Durante su explicación, hizo una comparativa entre “tanta gente escondida en un monte que produce un producto de bajísima calidad, siendo siempre perseguidos por las fuerzas del orden” y aquellos que podrían dedicarse de forma lícita a la plantación de marihuana, generando ingresos de manera legal y sin tener que huir de las autoridades.

Sobre el punto, Giménez se refirió a las múltiples posibilidades que existen en caso de darse una legalización, pudiendo incluso llegar a convertir a la marihuana en uno de los 5 principales productos de exportación, si se considera el actual volumen de producción en Paraguay.

DEBATE Y CONTROVERSIA

Para llegar a esta instancia, previamente hay que analizar diversos factores y aristas que, quiérase o no, siempre acarrearán un amplio debate, con posiciones dividades entre diferentes sectores de la sociedad. Por un lado, están quienes se oponen a esta idea, afirmando que la marihuana es una droga de entrada a otras más potentes y que rechazan su uso recreativo; y por el otro, existen quienes apoyan esta posibilidad, hablando del gran potencial para futuras inversiones y los ingresos que podría traer detrás.

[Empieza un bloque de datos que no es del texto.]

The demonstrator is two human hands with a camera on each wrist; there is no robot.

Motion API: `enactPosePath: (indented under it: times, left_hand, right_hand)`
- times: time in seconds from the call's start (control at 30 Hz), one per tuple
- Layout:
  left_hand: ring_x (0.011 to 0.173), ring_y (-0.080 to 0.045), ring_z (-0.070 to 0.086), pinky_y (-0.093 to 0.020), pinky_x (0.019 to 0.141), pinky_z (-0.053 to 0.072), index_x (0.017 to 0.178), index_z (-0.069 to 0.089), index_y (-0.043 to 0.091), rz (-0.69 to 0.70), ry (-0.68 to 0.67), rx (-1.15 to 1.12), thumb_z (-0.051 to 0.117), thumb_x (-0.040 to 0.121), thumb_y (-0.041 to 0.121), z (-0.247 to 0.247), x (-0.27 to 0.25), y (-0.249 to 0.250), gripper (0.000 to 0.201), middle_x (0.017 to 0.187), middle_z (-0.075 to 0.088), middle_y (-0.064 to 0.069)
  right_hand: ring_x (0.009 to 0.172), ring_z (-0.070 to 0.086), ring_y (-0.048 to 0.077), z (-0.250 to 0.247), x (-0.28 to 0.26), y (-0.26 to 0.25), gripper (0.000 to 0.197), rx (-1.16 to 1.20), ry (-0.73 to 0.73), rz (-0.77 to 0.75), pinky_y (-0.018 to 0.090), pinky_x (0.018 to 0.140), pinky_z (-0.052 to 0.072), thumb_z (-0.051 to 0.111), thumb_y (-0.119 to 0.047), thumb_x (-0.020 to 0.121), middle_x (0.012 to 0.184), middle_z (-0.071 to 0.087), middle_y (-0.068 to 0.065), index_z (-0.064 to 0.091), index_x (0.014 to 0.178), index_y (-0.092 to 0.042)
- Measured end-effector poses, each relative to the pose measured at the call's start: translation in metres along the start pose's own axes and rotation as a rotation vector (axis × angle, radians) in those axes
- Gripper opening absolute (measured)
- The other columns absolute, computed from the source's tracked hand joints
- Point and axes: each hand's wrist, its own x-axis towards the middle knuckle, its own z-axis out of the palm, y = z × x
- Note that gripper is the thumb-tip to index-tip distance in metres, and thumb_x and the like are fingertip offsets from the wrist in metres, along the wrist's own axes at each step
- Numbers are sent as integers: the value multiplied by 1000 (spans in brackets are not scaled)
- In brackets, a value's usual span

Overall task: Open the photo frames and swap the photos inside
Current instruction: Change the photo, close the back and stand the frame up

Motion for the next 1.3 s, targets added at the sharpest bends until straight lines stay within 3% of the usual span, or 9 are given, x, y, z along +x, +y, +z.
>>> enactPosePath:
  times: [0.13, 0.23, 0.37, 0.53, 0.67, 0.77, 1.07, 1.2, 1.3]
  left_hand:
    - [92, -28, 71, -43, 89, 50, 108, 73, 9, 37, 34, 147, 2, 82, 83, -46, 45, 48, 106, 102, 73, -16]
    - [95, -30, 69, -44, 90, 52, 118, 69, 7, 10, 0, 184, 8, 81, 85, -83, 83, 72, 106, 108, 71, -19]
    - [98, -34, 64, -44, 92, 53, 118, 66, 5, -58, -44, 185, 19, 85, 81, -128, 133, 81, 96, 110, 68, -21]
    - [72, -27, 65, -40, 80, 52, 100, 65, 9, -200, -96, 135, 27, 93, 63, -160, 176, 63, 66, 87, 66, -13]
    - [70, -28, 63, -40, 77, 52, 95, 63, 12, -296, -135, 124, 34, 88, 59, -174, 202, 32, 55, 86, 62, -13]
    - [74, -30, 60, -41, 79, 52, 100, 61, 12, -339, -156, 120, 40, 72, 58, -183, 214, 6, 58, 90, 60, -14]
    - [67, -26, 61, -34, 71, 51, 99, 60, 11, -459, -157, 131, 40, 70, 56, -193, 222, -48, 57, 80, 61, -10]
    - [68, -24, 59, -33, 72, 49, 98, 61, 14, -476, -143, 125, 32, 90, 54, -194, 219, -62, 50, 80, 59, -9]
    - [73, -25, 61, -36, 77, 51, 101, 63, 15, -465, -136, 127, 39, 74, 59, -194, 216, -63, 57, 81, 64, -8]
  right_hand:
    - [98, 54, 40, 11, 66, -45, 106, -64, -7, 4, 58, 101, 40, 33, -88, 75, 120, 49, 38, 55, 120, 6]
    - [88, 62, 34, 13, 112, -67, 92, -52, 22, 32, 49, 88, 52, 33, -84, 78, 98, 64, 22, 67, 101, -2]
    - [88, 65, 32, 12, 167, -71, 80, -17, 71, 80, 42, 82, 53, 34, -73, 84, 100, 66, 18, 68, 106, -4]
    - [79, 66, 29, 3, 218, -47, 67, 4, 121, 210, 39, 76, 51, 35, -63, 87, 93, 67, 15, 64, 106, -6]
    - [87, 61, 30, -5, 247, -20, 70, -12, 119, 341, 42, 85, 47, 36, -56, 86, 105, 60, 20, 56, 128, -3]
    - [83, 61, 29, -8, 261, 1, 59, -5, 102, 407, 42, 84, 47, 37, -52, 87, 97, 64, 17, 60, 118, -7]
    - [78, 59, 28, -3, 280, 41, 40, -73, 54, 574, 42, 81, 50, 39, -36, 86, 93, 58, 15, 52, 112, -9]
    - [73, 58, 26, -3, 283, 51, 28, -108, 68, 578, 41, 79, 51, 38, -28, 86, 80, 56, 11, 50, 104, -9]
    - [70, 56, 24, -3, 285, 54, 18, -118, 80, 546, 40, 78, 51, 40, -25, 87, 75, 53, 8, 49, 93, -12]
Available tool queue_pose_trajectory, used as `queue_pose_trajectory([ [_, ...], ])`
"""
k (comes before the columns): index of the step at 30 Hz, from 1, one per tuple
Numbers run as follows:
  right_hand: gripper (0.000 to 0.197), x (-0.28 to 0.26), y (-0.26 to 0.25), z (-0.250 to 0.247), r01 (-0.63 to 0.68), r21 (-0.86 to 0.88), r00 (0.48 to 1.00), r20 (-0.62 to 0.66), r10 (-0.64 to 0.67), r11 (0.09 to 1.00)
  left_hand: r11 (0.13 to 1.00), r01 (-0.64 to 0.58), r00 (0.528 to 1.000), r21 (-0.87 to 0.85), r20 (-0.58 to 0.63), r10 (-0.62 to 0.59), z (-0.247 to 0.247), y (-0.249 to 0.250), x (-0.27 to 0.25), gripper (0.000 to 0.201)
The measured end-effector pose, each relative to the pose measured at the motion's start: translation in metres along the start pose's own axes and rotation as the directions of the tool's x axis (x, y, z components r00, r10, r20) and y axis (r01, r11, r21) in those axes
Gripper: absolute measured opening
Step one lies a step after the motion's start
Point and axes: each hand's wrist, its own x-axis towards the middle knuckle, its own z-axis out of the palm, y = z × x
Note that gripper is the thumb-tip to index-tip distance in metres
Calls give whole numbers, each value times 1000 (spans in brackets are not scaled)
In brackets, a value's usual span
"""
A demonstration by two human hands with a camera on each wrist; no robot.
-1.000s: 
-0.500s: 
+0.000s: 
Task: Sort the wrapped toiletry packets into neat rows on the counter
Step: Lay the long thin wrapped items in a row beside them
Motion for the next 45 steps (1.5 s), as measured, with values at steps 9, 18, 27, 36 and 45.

Uno de los que se mostró a favor de este planteamiento es la Cámara de Cannabis Industrial del Paraguay (CCIP), que desde hace bastante tiempo trabaja en todo lo concerniente al cáñamo industrial, una variedad del cannabis que posee diversos usos y que se caracteriza por su menor concentración de THC, componente psicoactivo de la planta.

ARGUMENTOS ECONÓMICOS Y MODELOS EXITOSOS

Uruguay y Canadá sirven como precedentes en el ámbito de la legalización de la marihuana, siendo dos de los principales países dedicados a la producción de esta planta para consumo masivo.

Uruguay fue el primer país en legalizar la producción y venta de cannabis recreativo en 2013, regulando estrictamente su comercialización.

Seguidamente vino Canadá, que ha desarrollado una industria próspera desde su legalización en 2018, con importantes ingresos fiscales y un control estatal efectivo sobre la calidad y distribución.

INFRAESTRUCTURA Y PREPARACIÓN

Paraguay ya cuenta con una infraestructura sólida en el sector del cannabis industrial, lo que le otorga una ventaja competitiva para la transición hacia un mercado recreativo regulado.

Actualmente, el país exporta productos derivados de cannabis industrial a mercados internacionales como Estados Unidos, Brasil y Europa, posicionándose como un jugador confiable en la industria.

El gobierno trabaja en conjunto con la Cámara de Cannabis Industrial del Paraguay (CCIP) para ampliar el marco legal, garantizando que la legalización se implemente con altos estándares de calidad y fiscalización.

BENEFICIOS Y RETOS

La legalización del cannabis podría generar ingresos significativos a través de impuestos, además de fomentar la creación de empleos en un sector emergente. Al regularizar el mercado, se estima que podría generarse un debilitamiento de las fuentes de financiamiento del crimen organizado.

Sin embargo, el éxito de esta iniciativa depende de la capacidad del Estado para garantizar una regulación efectiva, siendo este quizás el aspecto clave en todo el debate que gira en torno a la legalización.

Por citar un ejemplo concreto, la comercialización debería estar limitada exclusivamente a mayores de edad y supervisada de forma estricta, emulando las prácticas de otros países con mayor experiencia. Esto, a su vez, requerirá campañas de educación y un marco normativo robusto.